YOUR TASK |
Filter the records below for the word "direction". Copy each line that holds it.

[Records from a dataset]
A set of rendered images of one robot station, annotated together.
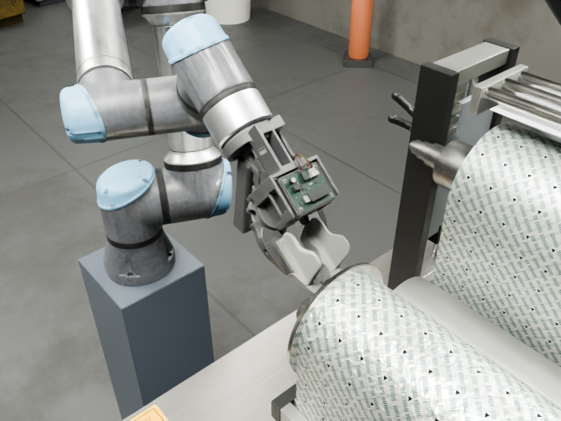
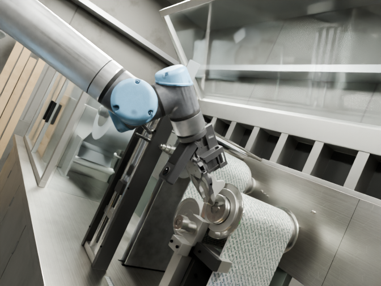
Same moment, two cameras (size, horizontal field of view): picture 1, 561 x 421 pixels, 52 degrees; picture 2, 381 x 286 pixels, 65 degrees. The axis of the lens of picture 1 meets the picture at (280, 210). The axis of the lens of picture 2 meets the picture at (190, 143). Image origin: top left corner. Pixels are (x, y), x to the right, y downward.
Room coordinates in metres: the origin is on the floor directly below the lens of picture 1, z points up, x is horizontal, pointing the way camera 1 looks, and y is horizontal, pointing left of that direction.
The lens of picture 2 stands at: (0.51, 0.74, 1.35)
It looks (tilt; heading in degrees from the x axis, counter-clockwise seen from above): 2 degrees up; 276
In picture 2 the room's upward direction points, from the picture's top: 25 degrees clockwise
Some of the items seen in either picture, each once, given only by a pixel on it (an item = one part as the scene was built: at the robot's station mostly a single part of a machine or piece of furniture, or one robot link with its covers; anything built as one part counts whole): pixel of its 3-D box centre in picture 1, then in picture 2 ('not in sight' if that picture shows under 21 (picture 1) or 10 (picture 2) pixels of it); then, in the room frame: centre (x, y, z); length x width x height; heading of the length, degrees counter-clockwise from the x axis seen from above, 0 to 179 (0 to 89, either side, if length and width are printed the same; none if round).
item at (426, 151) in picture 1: (429, 153); (167, 148); (0.67, -0.20, 1.34); 0.06 x 0.03 x 0.03; 40
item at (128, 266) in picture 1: (137, 244); not in sight; (0.95, 0.31, 0.95); 0.15 x 0.15 x 0.10
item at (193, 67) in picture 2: not in sight; (187, 73); (0.79, -0.51, 1.66); 0.07 x 0.07 x 0.10; 15
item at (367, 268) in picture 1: (337, 320); (221, 210); (0.45, -0.06, 1.25); 0.15 x 0.01 x 0.15; 130
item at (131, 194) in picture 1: (132, 199); not in sight; (0.95, 0.30, 1.07); 0.13 x 0.12 x 0.14; 106

SOLUTION TO THE PROBLEM |
Room coordinates in metres: the origin is on the floor directly below the lens of picture 1, z points up, x is horizontal, pointing the way camera 1 looks, and y is horizontal, pointing left of that direction.
In picture 2 the room's upward direction points, from the picture's top: 25 degrees clockwise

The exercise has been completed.